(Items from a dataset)
*** Begin section ***

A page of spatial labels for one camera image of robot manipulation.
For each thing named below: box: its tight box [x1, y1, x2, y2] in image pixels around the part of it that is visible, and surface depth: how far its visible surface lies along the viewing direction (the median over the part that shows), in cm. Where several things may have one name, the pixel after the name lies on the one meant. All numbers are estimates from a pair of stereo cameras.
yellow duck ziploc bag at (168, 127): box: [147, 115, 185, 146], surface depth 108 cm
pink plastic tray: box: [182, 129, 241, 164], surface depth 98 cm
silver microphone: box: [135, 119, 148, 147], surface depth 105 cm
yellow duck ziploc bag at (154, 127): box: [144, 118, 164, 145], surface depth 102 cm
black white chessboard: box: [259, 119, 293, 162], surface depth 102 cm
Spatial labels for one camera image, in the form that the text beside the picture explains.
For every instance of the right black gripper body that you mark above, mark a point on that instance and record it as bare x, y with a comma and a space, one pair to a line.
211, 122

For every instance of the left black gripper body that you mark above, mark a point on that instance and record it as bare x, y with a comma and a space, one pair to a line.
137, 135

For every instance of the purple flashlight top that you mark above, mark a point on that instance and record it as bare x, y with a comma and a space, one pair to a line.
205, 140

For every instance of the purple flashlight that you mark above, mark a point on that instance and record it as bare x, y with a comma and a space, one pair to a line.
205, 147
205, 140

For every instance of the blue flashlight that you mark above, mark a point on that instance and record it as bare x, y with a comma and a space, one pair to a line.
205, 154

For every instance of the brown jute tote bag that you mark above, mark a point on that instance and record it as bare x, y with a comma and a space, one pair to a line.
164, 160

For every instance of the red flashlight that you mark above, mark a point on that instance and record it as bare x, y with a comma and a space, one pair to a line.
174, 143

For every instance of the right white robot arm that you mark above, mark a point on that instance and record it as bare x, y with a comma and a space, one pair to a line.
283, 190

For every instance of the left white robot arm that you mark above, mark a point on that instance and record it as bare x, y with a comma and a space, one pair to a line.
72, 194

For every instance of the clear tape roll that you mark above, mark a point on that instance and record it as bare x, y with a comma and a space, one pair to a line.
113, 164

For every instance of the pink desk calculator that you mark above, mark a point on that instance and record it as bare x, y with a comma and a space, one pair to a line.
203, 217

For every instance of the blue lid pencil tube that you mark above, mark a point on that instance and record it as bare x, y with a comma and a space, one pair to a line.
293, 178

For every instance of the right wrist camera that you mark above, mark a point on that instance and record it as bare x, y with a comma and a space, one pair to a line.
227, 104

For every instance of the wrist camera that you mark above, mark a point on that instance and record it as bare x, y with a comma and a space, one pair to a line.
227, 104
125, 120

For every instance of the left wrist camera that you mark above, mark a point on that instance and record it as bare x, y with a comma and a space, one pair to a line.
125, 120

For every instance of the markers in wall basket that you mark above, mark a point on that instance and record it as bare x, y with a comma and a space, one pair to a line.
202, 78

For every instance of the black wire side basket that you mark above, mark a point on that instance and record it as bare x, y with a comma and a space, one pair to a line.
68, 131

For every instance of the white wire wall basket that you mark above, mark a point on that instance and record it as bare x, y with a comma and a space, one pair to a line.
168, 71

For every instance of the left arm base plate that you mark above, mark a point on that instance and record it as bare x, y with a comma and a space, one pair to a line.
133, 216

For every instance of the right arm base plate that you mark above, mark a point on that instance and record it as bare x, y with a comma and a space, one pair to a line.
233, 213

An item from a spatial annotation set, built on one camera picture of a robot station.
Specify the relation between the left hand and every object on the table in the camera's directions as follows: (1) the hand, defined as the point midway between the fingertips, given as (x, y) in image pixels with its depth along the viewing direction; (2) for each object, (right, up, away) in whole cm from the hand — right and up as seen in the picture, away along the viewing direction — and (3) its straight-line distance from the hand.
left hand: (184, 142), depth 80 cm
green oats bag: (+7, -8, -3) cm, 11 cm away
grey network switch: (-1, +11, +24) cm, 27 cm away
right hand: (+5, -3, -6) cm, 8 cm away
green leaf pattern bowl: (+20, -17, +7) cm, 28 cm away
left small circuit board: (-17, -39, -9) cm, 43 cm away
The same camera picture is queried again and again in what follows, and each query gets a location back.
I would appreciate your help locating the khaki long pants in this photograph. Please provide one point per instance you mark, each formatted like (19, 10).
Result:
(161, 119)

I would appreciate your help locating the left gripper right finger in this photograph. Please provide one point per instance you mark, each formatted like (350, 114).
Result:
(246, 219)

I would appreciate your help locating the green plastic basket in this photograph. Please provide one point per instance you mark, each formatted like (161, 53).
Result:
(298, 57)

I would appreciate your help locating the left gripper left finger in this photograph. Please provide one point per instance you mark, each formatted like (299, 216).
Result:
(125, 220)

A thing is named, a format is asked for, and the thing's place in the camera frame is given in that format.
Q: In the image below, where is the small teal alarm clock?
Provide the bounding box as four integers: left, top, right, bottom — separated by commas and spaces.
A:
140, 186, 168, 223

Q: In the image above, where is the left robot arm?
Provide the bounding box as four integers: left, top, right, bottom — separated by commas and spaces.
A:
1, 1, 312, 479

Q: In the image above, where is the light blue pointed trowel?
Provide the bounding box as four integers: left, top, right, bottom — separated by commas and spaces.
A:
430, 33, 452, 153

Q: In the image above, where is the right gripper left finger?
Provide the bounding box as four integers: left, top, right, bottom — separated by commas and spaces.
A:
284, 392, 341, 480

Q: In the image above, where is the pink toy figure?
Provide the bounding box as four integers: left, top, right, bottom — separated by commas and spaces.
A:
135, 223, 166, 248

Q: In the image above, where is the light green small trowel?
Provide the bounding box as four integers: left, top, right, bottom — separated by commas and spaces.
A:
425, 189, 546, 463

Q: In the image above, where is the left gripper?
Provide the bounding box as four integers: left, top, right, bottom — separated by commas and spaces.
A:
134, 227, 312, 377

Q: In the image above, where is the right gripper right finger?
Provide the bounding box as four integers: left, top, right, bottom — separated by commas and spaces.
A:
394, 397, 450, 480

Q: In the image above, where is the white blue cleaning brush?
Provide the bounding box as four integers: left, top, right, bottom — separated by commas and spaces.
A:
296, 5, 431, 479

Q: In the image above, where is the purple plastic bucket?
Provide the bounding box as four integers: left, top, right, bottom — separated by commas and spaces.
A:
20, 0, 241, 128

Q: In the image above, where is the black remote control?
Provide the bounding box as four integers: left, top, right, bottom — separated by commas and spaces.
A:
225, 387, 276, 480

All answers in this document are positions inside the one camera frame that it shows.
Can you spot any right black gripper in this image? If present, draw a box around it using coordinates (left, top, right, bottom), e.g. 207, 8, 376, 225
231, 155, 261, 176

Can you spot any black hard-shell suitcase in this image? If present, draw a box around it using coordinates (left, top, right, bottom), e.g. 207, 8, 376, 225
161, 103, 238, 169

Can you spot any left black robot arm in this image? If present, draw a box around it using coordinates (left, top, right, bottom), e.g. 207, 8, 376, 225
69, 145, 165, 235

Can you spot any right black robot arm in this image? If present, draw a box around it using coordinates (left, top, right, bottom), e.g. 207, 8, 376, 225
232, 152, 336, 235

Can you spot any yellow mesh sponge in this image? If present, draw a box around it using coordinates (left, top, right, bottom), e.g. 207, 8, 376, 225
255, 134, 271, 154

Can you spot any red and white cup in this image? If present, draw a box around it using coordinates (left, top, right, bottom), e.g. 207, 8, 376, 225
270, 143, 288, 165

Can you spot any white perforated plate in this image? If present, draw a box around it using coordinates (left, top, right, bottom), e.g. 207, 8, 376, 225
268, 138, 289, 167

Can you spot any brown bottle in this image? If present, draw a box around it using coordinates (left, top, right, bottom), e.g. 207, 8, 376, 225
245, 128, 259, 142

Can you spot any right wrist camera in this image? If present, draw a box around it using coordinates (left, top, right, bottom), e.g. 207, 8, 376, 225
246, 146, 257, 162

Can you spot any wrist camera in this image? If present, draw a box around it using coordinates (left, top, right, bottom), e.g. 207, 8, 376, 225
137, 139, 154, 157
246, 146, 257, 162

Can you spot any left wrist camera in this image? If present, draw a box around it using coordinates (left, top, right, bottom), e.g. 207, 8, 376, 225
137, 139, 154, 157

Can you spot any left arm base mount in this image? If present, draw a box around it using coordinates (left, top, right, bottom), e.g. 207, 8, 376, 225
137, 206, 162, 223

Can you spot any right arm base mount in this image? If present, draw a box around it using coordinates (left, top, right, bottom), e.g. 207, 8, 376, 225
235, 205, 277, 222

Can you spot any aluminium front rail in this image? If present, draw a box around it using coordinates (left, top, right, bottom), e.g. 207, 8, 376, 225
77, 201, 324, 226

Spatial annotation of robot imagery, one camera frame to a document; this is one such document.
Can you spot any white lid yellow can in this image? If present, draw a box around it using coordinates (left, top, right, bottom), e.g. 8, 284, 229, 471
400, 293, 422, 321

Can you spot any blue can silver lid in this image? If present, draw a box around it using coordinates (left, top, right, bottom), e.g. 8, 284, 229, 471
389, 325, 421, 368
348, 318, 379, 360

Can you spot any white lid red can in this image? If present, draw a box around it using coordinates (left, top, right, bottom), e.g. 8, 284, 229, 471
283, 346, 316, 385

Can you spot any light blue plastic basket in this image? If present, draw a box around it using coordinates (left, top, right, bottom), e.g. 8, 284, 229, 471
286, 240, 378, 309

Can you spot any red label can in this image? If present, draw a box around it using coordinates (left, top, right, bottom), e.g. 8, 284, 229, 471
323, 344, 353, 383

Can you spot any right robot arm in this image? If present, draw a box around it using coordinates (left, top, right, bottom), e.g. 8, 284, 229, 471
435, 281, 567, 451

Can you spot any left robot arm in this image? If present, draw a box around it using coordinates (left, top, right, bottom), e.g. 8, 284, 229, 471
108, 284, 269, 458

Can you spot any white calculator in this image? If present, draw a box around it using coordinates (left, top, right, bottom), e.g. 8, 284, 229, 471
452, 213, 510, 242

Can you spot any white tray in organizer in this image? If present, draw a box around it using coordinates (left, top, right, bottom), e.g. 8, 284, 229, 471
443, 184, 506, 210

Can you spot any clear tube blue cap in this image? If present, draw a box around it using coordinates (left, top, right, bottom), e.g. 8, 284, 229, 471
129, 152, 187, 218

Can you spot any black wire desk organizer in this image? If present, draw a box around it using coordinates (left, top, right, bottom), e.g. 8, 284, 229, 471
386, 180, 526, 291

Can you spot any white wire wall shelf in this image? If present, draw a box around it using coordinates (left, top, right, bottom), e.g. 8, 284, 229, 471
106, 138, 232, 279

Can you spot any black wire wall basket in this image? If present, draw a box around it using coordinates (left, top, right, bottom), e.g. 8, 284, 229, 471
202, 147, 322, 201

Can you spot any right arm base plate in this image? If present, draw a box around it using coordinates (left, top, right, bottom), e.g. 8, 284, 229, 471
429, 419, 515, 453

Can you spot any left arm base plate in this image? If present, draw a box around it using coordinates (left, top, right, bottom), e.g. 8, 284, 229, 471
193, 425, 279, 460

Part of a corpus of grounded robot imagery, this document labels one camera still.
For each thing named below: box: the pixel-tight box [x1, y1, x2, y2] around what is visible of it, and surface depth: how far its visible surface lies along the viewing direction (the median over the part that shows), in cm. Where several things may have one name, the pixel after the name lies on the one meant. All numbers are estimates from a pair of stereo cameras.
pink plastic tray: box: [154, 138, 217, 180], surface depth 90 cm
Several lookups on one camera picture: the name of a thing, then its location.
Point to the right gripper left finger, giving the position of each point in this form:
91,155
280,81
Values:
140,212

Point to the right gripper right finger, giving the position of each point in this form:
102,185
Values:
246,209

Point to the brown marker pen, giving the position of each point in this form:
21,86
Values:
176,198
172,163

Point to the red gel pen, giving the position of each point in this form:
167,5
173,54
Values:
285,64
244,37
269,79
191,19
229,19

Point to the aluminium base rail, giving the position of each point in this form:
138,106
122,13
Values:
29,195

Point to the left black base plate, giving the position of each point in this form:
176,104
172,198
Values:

*** End section ***

**GOAL OF THE EXERCISE**
Give only a number, namely how many lines in the entries above hold the word "small".

**TASK RESULT**
3